Private roads, subdivision roads, access roads, and industrial road construction. Full earthwork from subgrade to finished surface. Serving Clinton and all of Oneida County.
Backwell provides professional road construction services in Clinton, Oneida County, and the surrounding area. Backwell builds roads that last. From private driveways and farm roads to subdivision streets and industrial access roads, we handle the complete earthwork scope, clearing, grubbing, subgrade preparation, base material installation, drainage, and final grading. We self-haul all aggregate and base materials with our own trucks, keeping your project on schedule and on budget.
Based in Constantia, NY, we are local to Oneida County and know the area, the soil conditions, the regulations, and the contractors. When you hire Backwell for your road construction project in Clinton, you get a crew that shows up on time with the right equipment and gets the job done. Contact us today for a free estimate.
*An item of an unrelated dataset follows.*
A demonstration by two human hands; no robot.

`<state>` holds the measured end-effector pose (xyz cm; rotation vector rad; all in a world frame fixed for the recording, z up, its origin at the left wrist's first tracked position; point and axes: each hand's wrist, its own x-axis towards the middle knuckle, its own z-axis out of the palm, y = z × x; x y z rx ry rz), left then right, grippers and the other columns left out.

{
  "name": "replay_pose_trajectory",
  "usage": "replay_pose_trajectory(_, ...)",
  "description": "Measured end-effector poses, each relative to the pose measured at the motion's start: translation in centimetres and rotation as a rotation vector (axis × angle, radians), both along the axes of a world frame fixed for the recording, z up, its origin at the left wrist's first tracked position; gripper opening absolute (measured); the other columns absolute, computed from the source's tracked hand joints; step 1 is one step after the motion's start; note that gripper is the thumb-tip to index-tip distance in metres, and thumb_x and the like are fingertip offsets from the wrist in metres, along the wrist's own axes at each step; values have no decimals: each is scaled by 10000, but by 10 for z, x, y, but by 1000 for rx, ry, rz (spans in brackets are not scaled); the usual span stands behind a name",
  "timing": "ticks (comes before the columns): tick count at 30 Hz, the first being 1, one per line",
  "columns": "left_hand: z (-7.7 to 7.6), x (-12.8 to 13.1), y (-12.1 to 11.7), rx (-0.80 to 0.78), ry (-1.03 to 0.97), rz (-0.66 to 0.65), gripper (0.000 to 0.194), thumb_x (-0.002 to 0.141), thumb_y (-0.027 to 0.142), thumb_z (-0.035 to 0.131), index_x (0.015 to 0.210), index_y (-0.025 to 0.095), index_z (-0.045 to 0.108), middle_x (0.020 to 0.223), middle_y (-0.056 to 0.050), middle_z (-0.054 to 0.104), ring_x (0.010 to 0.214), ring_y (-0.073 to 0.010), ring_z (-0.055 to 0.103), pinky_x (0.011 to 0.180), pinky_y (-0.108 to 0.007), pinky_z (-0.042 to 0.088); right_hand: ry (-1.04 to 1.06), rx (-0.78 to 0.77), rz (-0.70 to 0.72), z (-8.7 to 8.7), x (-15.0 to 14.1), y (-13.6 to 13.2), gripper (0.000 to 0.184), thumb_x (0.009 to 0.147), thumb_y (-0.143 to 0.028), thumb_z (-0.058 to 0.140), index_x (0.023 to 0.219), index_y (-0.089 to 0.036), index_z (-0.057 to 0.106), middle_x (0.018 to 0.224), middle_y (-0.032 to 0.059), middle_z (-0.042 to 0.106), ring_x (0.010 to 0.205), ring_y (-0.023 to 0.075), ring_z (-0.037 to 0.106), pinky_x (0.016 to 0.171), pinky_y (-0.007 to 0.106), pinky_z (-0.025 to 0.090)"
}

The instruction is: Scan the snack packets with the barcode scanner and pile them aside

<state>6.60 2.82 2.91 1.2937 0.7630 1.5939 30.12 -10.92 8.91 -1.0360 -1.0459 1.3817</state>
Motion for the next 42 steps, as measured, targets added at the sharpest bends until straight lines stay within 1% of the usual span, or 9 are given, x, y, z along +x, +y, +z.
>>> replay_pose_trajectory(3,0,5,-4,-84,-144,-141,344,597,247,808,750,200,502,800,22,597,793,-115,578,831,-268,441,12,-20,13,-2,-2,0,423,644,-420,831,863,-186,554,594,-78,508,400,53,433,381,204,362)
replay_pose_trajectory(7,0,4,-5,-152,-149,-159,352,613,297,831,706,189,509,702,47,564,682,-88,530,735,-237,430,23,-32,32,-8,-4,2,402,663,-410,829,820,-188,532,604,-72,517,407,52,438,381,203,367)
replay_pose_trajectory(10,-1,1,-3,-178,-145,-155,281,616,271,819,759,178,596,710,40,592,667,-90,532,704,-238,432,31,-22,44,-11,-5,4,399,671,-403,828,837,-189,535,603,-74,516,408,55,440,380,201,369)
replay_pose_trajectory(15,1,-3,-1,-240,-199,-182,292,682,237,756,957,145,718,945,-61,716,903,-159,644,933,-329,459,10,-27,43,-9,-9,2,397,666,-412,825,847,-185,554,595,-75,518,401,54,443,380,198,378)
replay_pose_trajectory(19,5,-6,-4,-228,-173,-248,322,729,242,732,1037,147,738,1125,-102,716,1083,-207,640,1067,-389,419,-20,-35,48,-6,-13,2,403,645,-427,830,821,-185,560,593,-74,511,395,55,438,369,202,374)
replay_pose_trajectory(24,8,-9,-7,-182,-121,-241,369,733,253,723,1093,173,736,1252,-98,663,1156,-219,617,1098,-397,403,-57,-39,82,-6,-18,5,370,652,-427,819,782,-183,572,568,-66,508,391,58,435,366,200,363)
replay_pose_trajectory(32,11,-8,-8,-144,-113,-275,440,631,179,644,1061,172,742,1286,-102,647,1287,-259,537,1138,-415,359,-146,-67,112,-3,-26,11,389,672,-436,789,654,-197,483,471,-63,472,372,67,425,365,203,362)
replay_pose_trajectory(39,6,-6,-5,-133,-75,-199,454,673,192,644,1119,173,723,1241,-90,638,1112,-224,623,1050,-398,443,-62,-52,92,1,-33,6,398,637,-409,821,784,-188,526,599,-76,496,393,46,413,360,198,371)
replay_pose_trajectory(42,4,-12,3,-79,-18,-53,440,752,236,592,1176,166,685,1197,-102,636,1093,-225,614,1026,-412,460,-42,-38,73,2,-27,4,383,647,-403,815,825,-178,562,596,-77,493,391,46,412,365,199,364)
Clinton sits in the Oriskany Creek valley in southwestern Oneida County, a landscape of low drumlins rising above a flat valley floor. The village and surrounding commercial parcels are underlain mostly by Honeoye and Lansing silt loams on calcareous till, with bands of Howard gravelly loam on the outwash terraces along Oriskany Creek and Alden silt loam in the poorly drained swales.
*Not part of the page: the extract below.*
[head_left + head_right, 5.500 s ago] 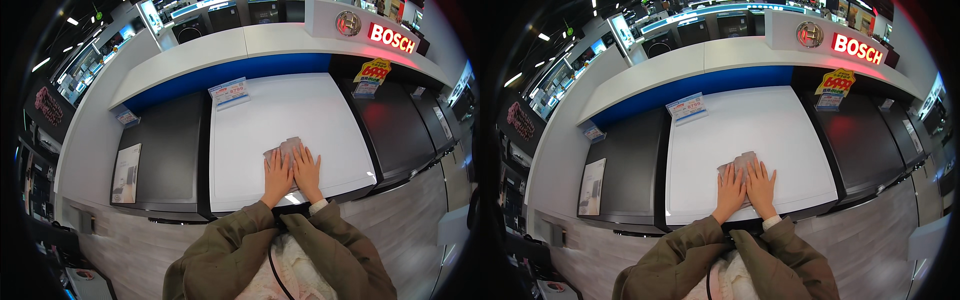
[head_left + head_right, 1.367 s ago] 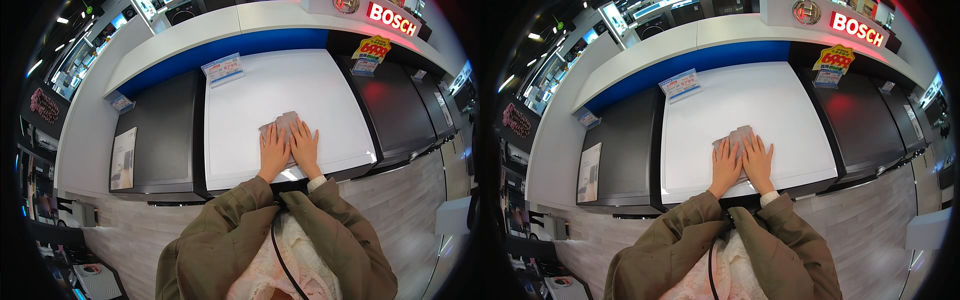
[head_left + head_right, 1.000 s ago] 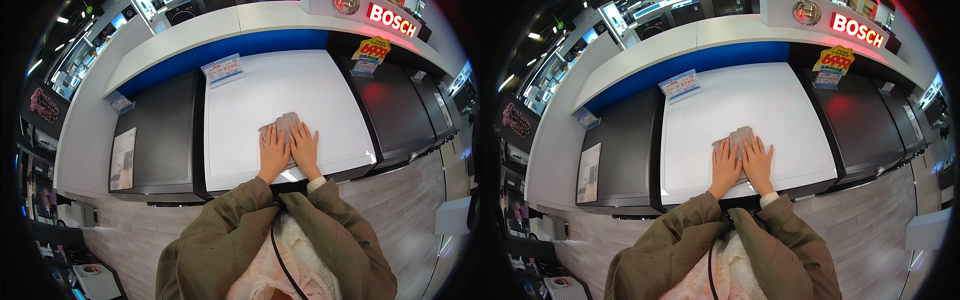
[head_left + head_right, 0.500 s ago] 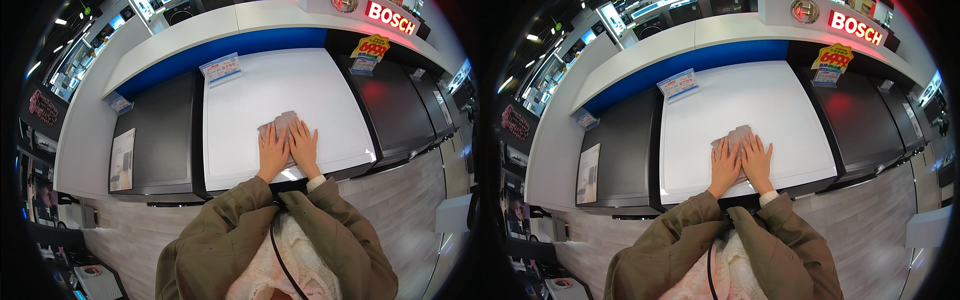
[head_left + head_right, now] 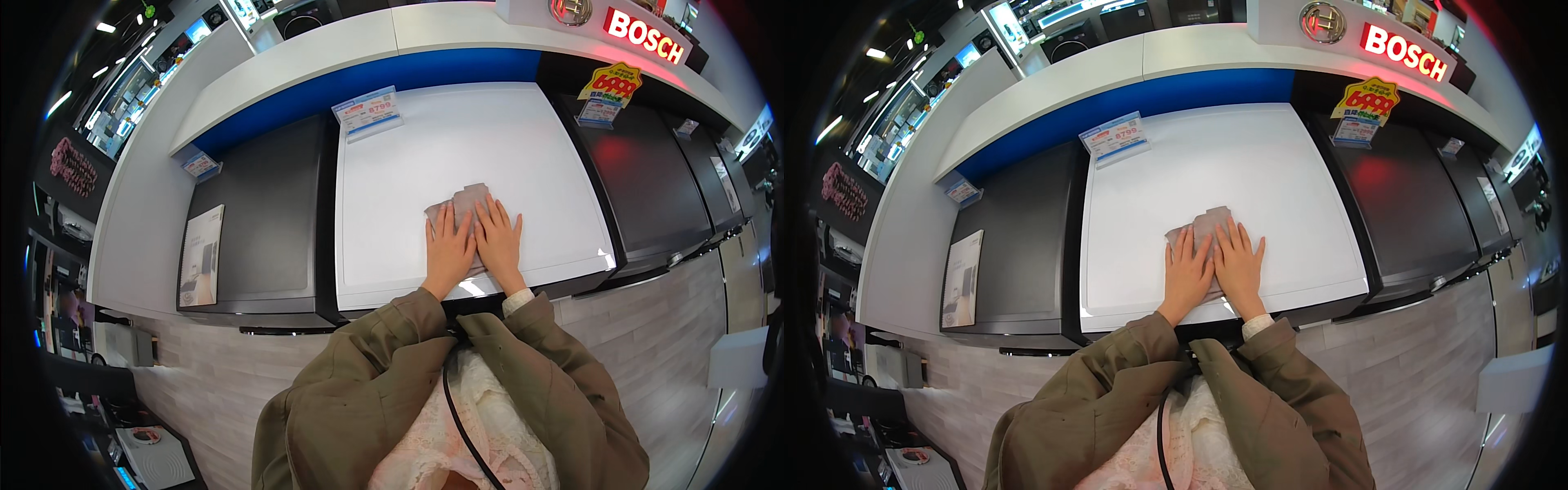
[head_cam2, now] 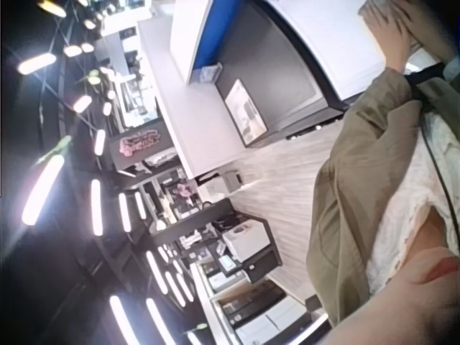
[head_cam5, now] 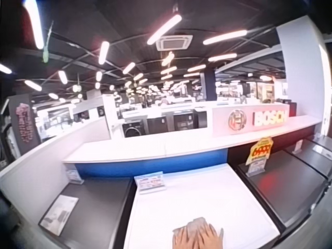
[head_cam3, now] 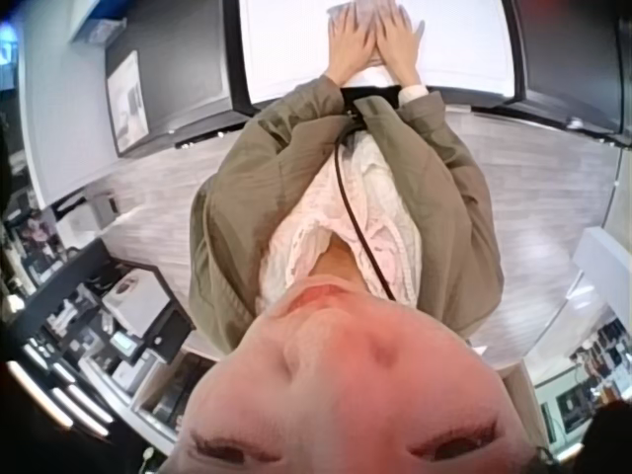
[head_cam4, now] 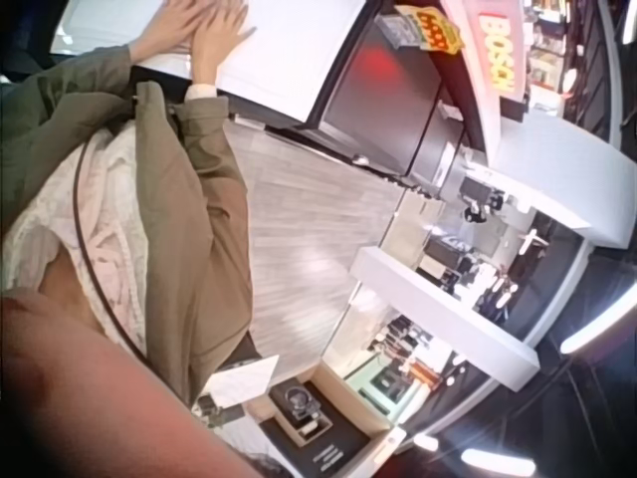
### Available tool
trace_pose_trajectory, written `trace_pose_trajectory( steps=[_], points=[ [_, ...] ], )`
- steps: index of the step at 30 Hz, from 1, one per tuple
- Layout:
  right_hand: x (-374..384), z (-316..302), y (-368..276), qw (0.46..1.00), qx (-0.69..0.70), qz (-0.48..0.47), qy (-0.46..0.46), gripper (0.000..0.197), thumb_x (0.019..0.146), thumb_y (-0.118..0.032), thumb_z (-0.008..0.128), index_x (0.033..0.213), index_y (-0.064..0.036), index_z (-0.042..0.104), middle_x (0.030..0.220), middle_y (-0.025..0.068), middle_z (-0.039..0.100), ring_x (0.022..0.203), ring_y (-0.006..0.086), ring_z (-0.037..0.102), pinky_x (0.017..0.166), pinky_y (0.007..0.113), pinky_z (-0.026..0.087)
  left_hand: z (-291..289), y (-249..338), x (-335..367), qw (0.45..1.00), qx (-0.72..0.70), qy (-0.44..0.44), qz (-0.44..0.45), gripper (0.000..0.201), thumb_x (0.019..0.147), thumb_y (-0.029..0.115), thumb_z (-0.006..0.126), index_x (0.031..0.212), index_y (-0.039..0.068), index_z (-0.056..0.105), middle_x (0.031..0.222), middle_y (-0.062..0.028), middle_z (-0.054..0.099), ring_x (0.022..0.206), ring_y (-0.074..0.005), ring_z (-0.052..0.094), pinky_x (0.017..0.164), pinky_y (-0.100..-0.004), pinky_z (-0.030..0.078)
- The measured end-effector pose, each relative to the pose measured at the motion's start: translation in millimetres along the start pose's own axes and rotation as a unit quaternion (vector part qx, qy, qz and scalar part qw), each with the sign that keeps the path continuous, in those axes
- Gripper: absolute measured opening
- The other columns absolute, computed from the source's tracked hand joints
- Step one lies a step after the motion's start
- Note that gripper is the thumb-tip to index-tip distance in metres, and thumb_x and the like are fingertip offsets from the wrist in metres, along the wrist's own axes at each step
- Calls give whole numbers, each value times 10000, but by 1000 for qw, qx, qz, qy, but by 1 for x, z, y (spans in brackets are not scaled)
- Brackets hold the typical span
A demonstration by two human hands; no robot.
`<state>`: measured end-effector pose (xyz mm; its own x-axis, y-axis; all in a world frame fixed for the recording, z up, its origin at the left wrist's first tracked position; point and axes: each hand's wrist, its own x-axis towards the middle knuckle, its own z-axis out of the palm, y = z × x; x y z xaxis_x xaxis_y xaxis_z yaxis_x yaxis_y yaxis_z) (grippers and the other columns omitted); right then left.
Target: The person wipes the top surfaces of several washing machines and a countertop in an appliance store using a cloth. They move a brochure aside to reach the surface, wipe the machines and the counter, then walk to another area to wipe additional machines.
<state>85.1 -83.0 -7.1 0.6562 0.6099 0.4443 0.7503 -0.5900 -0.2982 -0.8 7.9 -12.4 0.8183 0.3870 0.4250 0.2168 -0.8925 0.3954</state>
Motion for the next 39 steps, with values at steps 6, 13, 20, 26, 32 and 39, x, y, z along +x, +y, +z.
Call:
trace_pose_trajectory(
  steps=[6, 13, 20, 26, 32, 39],
  points=[
    [-1, 1, 1, 1000, 3, 8, -21, 393, 922, -243, 447, 1306, -168, 477, 1424, 47, 375, 1301, 239, 352, 1046, 605, 148, -1, 0, 0, 1000, -2, -1, 2, 459, 887, 243, 459, 1323, 101, 438, 1410, -218, 312, 1345, -347, 231, 1064, -563, 156],
    [-1, 0, 1, 1000, 8, 11, -27, 393, 930, -241, 438, 1316, -176, 473, 1431, 44, 369, 1310, 237, 342, 1047, 603, 137, -2, 1, 0, 1000, -1, -1, 3, 455, 887, 243, 459, 1320, 102, 442, 1410, -218, 309, 1342, -348, 235, 1062, -564, 159],
    [-1, 0, 1, 1000, 7, 6, -18, 392, 919, -235, 451, 1302, -159, 481, 1422, 48, 379, 1297, 242, 357, 1044, 605, 148, -1, 1, 0, 1000, 2, 5, 8, 452, 885, 240, 466, 1316, 101, 445, 1404, -223, 313, 1335, -354, 243, 1060, -567, 161],
    [-7, -2, 0, 999, -2, -21, -41, 442, 898, -273, 491, 1321, -153, 451, 1445, 82, 322, 1323, 274, 300, 1004, 661, 164, -4, 1, -1, 1000, -18, -1, 0, 464, 883, 221, 484, 1333, 118, 436, 1415, -207, 306, 1334, -359, 245, 1063, -538, 180],
    [-18, -33, -10, 982, -7, -120, -143, 542, 858, -439, 529, 1363, -286, 406, 1476, 123, 241, 1356, 417, 147, 876, 777, 173, -57, -16, -42, 996, -52, -72, 6, 527, 853, 144, 526, 1354, 57, 384, 1402, -244, 299, 1316, -412, 250, 1044, -519, 231],
    [50, 17, -7, 978, -38, -170, -112, 493, 889, -392, 476, 1364, -283, 405, 1463, 151, 253, 1351, 422, 144, 874, 770, 198, -92, -51, -92, 993, 57, -87, -63, 543, 838, 193, 522, 1347, 56, 394, 1406, -240, 294, 1307, -389, 277, 1025, -572, 235]
  ],
)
Oriskany Creek and its tributaries drain north into the Mohawk River, and the creek's floodplain defines significant portions of the buildable land between Clinton and Kirkland. Commercial site work in the Clinton area regularly involves culvert sizing on the many small tributaries, dealing with seasonally perched water on the silt loam uplands, and the occasional shallow limestone or dolostone outcrop along the higher ground toward Hamilton College. The legacy of historic hematite iron mining can also introduce disturbed subsurface conditions on older industrial parcels near the Franklin Springs corridor. Stormwater design ties into the Mohawk River watershed through Oriskany Creek. Frost depth is substantial given the valley's interior climate.